Genetic hypostabilization of cardiac microtubules ameliorated hypertrophy-related contractile dysfunction in mice, showing microtubule network density is inversely related to contractile function.
Does genetic alteration of microtubule stability improve contractile dysfunction in pressure overload-hypertrophied myocardium in mice?
This study provides direct in vivo evidence that increased microtubule network density contributes to contractile dysfunction in cardiac hypertrophy, and that destabilizing microtubules can rescue this dysfunction.
Contractile dysfunction in pressure overload-hypertrophied myocardium has been attributed in part to the increased density of a stabilized cardiocyte microtubule network.
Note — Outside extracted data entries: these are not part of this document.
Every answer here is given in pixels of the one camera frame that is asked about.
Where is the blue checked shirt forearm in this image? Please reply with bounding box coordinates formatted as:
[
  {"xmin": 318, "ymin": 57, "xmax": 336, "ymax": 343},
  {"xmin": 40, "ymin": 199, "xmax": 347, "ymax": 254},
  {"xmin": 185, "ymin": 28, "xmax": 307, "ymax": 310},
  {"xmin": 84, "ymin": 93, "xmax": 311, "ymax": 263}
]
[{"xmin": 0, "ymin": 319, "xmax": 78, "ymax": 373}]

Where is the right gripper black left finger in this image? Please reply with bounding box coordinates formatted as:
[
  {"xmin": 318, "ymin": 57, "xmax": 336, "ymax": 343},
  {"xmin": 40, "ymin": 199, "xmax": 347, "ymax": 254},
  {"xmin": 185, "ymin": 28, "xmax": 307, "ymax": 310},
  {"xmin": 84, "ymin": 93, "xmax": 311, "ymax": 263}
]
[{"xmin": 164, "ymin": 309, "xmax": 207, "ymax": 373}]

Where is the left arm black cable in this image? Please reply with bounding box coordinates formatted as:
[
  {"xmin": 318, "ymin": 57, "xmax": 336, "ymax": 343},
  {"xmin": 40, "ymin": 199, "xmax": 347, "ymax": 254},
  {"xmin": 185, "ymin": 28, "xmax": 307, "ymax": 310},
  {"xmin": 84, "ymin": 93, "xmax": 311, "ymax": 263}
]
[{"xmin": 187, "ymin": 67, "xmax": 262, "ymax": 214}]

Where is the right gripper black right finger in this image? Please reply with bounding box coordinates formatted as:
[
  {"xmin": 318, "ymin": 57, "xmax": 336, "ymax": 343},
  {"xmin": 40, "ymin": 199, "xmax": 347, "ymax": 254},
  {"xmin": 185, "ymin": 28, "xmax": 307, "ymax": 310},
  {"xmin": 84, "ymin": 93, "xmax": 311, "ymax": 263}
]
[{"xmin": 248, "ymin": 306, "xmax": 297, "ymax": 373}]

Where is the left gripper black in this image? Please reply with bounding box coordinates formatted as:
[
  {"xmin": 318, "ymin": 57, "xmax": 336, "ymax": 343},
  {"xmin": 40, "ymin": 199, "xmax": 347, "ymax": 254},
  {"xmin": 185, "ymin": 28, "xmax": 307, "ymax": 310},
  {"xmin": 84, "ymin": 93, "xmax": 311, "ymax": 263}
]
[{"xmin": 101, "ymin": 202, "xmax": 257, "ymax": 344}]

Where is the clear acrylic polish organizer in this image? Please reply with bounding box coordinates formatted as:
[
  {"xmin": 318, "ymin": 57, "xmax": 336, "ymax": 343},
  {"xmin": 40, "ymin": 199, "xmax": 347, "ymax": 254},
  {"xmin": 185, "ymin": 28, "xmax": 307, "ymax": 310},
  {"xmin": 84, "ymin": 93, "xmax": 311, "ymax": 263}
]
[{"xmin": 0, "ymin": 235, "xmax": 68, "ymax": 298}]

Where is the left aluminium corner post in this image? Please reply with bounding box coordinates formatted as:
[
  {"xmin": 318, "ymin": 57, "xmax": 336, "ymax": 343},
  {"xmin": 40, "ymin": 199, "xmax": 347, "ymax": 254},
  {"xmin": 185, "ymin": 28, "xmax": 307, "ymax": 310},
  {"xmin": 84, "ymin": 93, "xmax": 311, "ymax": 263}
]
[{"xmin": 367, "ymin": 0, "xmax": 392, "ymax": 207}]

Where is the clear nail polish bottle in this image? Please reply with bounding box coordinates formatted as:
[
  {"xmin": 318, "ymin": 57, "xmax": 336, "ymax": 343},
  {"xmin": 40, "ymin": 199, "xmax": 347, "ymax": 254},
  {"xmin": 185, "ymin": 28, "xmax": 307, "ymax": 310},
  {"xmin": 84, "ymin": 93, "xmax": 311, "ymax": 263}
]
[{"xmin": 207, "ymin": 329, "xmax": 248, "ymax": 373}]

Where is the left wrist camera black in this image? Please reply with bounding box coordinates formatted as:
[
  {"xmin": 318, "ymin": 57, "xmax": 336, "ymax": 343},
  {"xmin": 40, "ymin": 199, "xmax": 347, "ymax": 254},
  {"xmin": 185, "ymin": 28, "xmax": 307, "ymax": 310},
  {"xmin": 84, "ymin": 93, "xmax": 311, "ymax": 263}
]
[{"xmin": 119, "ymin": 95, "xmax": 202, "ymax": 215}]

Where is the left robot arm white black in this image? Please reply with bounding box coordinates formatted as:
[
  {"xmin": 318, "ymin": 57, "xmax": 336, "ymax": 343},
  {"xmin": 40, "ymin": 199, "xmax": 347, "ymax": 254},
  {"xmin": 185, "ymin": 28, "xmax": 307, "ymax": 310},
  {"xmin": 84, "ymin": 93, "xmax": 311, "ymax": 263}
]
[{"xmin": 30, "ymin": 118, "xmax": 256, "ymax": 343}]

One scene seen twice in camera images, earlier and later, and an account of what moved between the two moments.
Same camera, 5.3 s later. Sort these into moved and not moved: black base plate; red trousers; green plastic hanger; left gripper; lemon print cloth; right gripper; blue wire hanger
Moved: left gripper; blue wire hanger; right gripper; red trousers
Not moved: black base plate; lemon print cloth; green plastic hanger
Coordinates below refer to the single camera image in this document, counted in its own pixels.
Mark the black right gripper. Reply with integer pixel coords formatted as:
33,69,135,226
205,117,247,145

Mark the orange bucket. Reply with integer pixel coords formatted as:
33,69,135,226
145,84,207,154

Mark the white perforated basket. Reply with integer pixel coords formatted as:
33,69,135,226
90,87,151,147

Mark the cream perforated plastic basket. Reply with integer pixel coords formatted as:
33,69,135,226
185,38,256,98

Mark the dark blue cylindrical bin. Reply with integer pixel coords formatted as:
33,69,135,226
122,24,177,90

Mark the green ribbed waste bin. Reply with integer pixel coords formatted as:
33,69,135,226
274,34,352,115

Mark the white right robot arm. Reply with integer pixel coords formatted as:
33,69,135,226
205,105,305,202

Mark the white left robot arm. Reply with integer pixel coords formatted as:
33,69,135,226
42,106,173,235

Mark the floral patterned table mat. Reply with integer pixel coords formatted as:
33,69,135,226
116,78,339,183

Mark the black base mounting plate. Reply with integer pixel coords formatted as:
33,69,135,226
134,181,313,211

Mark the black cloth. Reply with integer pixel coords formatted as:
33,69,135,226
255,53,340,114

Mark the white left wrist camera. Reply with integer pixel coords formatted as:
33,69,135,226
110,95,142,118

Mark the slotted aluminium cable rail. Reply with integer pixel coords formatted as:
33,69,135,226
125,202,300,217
The present study, the first to employ wild-type and mutant tubulin transgenes in a living animal, directly addresses this microtubule hypothesis by defining the contractile mechanics of the normal and hypertrophied left ventricle (LV) and its constituent cardiocytes from transgenic mice having cardiac-restricted replacement of native beta(4)-tubulin with beta(1)-tubulin mutants that had been selected for their effects on microtubule stability and thus microtubule network density. In each case, the replacement of cardiac beta(4)-tubulin with mutant hemagglutinin-tagged beta(1)-tubulin was well tolerated in vivo. When LVs in intact mice and cardiocytes from these same LVs were examined in terms of contractile mechanics, baseline function was reduced in mice with genetically hyperstabilized microtubules, and hypertrophy-related contractile dysfunction was exacerbated. However, in mice with genetically hypostabilized cardiac microtubules, hypertrophy-related contractile dysfunction was ameliorated. Thus, in direct support of the microtubule hypothesis, we show here that cardiocyte microtubule network density, as an isolated variable, is inversely related to contractile function in vivo and in vitro, and microtubule instability rescues most of the contractile dysfunction seen in pressure overload-hypertrophied myocardium.
Cheng et al. (Sat,) conducted a other in Pressure overload-hypertrophied myocardium. Cardiac-restricted replacement of native beta(4)-tubulin with beta(1)-tubulin mutants vs. Normal left ventricle was evaluated on Contractile mechanics of the normal and hypertrophied left ventricle and its constituent cardiocytes. Genetic hypostabilization of cardiac microtubules ameliorated hypertrophy-related contractile dysfunction in mice, showing microtubule network density is inversely related to contractile function.